State Sen. Judith Zaffirini, a Democrat from Laredo, on the Mexican border, said she has never seen a weather emergency affect the entire state of Texas at once.

“Everybody’s saying that this storm is going to be more costly than Hurricane Harvey, which was $19 billion,” Zaffirini said. “Those losses were severe, but only in one concentrated area. This has impacted all 254 counties. Texas has a desperate need for assistance.”

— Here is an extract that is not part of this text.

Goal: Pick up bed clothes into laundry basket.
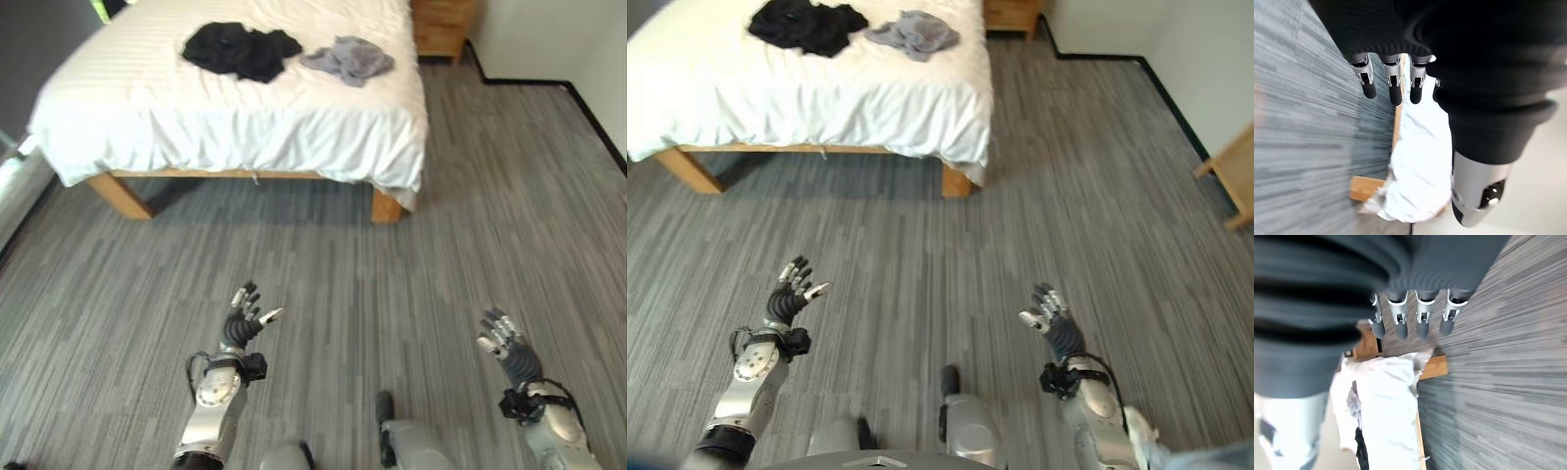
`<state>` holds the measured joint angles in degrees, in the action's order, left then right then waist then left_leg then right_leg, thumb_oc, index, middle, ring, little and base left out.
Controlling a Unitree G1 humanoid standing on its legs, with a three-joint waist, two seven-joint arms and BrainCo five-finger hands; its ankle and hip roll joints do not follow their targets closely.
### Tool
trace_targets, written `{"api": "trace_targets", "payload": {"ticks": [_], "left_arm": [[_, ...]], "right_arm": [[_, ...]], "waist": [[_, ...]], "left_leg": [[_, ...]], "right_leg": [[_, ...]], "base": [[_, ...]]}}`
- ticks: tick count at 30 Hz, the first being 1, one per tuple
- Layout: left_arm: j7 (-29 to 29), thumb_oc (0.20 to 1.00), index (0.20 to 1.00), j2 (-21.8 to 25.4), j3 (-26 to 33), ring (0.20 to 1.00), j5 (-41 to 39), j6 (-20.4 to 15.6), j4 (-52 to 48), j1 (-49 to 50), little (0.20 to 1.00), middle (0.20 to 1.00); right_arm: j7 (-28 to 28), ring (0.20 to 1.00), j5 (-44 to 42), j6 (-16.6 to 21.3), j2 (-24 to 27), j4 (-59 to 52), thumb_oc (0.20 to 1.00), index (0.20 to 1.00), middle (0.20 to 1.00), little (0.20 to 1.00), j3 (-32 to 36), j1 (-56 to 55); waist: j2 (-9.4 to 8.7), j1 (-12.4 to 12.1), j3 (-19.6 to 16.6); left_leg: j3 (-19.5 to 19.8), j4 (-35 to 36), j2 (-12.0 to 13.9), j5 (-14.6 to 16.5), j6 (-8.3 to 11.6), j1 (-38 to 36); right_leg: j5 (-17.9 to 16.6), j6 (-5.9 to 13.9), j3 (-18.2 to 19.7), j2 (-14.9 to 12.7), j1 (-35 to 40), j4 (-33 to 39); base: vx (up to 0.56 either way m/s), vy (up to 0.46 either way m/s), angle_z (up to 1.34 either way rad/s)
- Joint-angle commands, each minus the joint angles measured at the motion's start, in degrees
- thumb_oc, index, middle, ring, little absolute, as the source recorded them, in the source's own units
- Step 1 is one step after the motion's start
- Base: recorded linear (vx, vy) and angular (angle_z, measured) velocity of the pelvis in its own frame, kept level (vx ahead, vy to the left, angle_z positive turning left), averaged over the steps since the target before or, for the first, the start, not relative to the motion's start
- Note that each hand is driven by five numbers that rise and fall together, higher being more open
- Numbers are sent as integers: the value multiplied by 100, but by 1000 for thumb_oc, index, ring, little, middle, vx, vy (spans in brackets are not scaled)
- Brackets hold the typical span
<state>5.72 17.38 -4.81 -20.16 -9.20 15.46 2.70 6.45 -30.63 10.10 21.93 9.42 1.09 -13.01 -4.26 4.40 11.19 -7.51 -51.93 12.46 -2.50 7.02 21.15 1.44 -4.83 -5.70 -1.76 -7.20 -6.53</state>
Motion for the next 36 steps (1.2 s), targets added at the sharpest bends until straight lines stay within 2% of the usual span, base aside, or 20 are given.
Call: {"api": "trace_targets", "payload": {"ticks": [1, 2, 3, 6, 8, 9, 10, 11, 13, 15, 16, 18, 19, 20, 21, 22, 23, 26, 32, 36], "left_arm": [[-195, 1000, 1000, 118, 78, 1000, -192, -278, -277, -579, 1000, 1000], [-219, 1000, 1000, 115, 55, 1000, -239, -286, -294, -552, 1000, 1000], [-236, 1000, 1000, 89, -36, 1000, -298, -287, -232, -524, 1000, 1000], [-309, 1000, 1000, 72, -123, 1000, -242, -282, -209, -472, 1000, 1000], [-372, 1000, 1000, 98, -177, 1000, -113, -263, -272, -457, 1000, 1000], [-383, 1000, 1000, 101, -234, 1000, -34, -252, -330, -455, 1000, 1000], [-490, 1000, 1000, 76, -327, 1000, -140, -244, -455, -339, 1000, 1000], [-490, 1000, 1000, 77, -330, 1000, -140, -246, -454, -337, 1000, 1000], [-626, 1000, 1000, 76, -521, 1000, -149, -165, -463, -391, 1000, 1000], [-720, 1000, 1000, 138, -765, 1000, -108, -102, -530, -450, 1000, 1000], [-768, 1000, 1000, 215, -938, 1000, -168, -104, -565, -529, 1000, 1000], [-835, 1000, 1000, 248, -987, 1000, -164, -100, -561, -571, 1000, 1000], [-906, 1000, 1000, 338, -1024, 1000, -90, -95, -575, -609, 1000, 1000], [-906, 1000, 1000, 338, -1025, 1000, -90, -95, -574, -608, 1000, 1000], [-923, 1000, 1000, 350, -1064, 1000, -74, -119, -566, -694, 1000, 1000], [-919, 1000, 1000, 325, -1083, 1000, -112, -116, -550, -700, 1000, 1000], [-886, 1000, 1000, 290, -1087, 1000, -158, -175, -441, -838, 1000, 1000], [-937, 1000, 1000, 328, -1159, 1000, -28, -197, -481, -823, 1000, 1000], [-1101, 1000, 1000, 292, -974, 1000, -176, -206, -701, -384, 1000, 1000], [-1110, 1000, 1000, 307, -934, 1000, -198, -175, -795, -259, 1000, 1000]], "right_arm": [[-114, 1000, -158, 237, 420, -437, 1000, 1000, 1000, 1000, 220, 45], [-76, 1000, -239, 236, 394, -458, 1000, 1000, 1000, 1000, 261, 11], [-15, 1000, -239, 238, 425, -390, 1000, 1000, 1000, 1000, 281, -65], [72, 1000, 96, 208, 542, -395, 1000, 1000, 1000, 1000, 157, -97], [130, 1000, 120, 184, 540, -357, 1000, 1000, 1000, 1000, 95, -35], [185, 1000, 92, 170, 522, -343, 1000, 1000, 1000, 1000, 59, 10], [239, 1000, 39, 104, 430, -392, 1000, 1000, 1000, 1000, -39, -36], [239, 1000, 39, 104, 428, -393, 1000, 1000, 1000, 1000, -38, -41], [234, 1000, 198, 81, 329, -385, 1000, 1000, 1000, 1000, -156, 36], [209, 1000, 45, 61, 137, -341, 1000, 1000, 1000, 1000, -266, 127], [261, 1000, 4, 79, 57, -341, 1000, 1000, 1000, 1000, -307, 88], [268, 1000, 191, 74, 90, -424, 1000, 1000, 1000, 1000, -306, 45], [263, 1000, 362, 68, 119, -461, 1000, 1000, 1000, 1000, -286, -5], [262, 1000, 364, 67, 117, -463, 1000, 1000, 1000, 1000, -285, -9], [261, 1000, 320, 65, 113, -475, 1000, 1000, 1000, 1000, -233, -25], [261, 1000, 308, 69, 87, -488, 1000, 1000, 1000, 1000, -202, -41], [259, 1000, 209, 141, 44, -529, 1000, 1000, 1000, 1000, -65, -123], [337, 1000, 80, 124, 43, -622, 1000, 1000, 1000, 1000, 38, -240], [338, 1000, 44, 206, 172, -583, 1000, 1000, 1000, 1000, 261, -135], [408, 1000, -85, 151, 154, -527, 1000, 1000, 1000, 1000, 162, -156]], "waist": [[90, 189, 121], [82, 151, 118], [107, 75, 20], [244, -109, -40], [324, -188, -104], [332, -189, -151], [357, -211, -242], [352, -218, -245], [295, -311, -372], [314, -251, -346], [399, -53, -213], [412, -8, -183], [455, 49, -182], [444, 68, -172], [454, 146, -170], [460, 189, -196], [387, 384, -289], [283, 423, -326], [295, 288, -582], [265, 218, -560]], "left_leg": [[-569, 1728, 137, -585, -33, -1060], [-581, 1830, 155, -591, 2, -1020], [-632, 2721, -37, -654, 8, -783], [-381, 4486, -493, -856, 14, -718], [-413, 5179, -557, -1133, 59, -765], [-621, 5242, -533, -1144, 35, -820], [-746, 5121, -577, -890, -118, -1009], [-755, 5124, -582, -887, -121, -1015], [-841, 5278, -807, -683, -378, -1265], [-978, 5450, -967, -507, -618, -1659], [-857, 5561, -926, -450, -689, -1952], [-816, 5575, -948, -361, -705, -2070], [-754, 5598, -948, -282, -680, -2207], [-735, 5597, -962, -273, -680, -2222], [-596, 5607, -1002, -206, -628, -2292], [-529, 5616, -1018, -184, -603, -2330], [-285, 5628, -1131, -29, -558, -2375], [-59, 5601, -1171, 51, -581, -2454], [225, 5655, -1172, 64, -559, -2455], [268, 5645, -1131, 42, -522, -2443]], "right_leg": [[-259, 584, 199, -153, 381, 428], [-223, 600, 220, -168, 525, 494], [-154, 649, 231, -193, 685, 610], [61, 744, 291, -79, 1103, 731], [168, 771, 317, 32, 1330, 760], [215, 805, 277, 24, 1450, 731], [422, 860, 260, -69, 1601, 586], [431, 863, 266, -77, 1599, 578], [238, 1102, 209, -283, 1379, -479], [-528, 1485, 309, -481, 664, -1900], [-789, 1518, 590, -347, 115, -2703], [-661, 1433, 653, -403, -91, -2828], [-487, 1316, 720, -514, -316, -2499], [-462, 1319, 704, -532, -294, -2509], [-249, 1262, 884, -561, -369, -1967], [-250, 1259, 968, -533, -318, -1610], [-156, 1301, 1722, -332, -212, -227], [-303, 1379, 1944, -291, -33, -106], [-321, 1235, 1647, -257, 455, 537], [-346, 1186, 1641, -215, 565, 682]], "base": [[404, -136, 10], [565, -88, 32], [530, -25, 11], [514, 24, -1], [453, 5, -29], [543, 46, -52], [379, 46, -49], [402, 91, -34], [354, 126, -40], [336, 166, -56], [201, 91, -42], [209, 28, 46], [215, -3, 87], [245, -66, 64], [182, -73, 50], [357, -157, 79], [253, -100, 97], [181, -129, 101], [108, -127, 50], [21, -62, 13]]}}
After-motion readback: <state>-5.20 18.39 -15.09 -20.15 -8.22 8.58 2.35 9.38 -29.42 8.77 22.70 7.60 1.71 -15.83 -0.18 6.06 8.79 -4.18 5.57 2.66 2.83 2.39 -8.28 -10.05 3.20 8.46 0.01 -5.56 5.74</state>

Miller, the agriculture commissioner, said he had already lost three head of Angus and figured he’d lose more to pneumonia. On Friday, he shuttled thirsty cows to a well because their usual water sources were frozen solid. Miller said the storm had strained many links in the state’s food supply, especially those that depend on natural gas.

“It’s covid all over again. Our farmers are going to receive lower prices, the packing plants are shut down, there’s going to be a glut on the supply end,” he said. “And then consumers are going to be paying record-high prices because the grocery shelves are empty.”

Wootson reported from Washington. Nick Miroff and Mark Berman in Washington contributed to this report.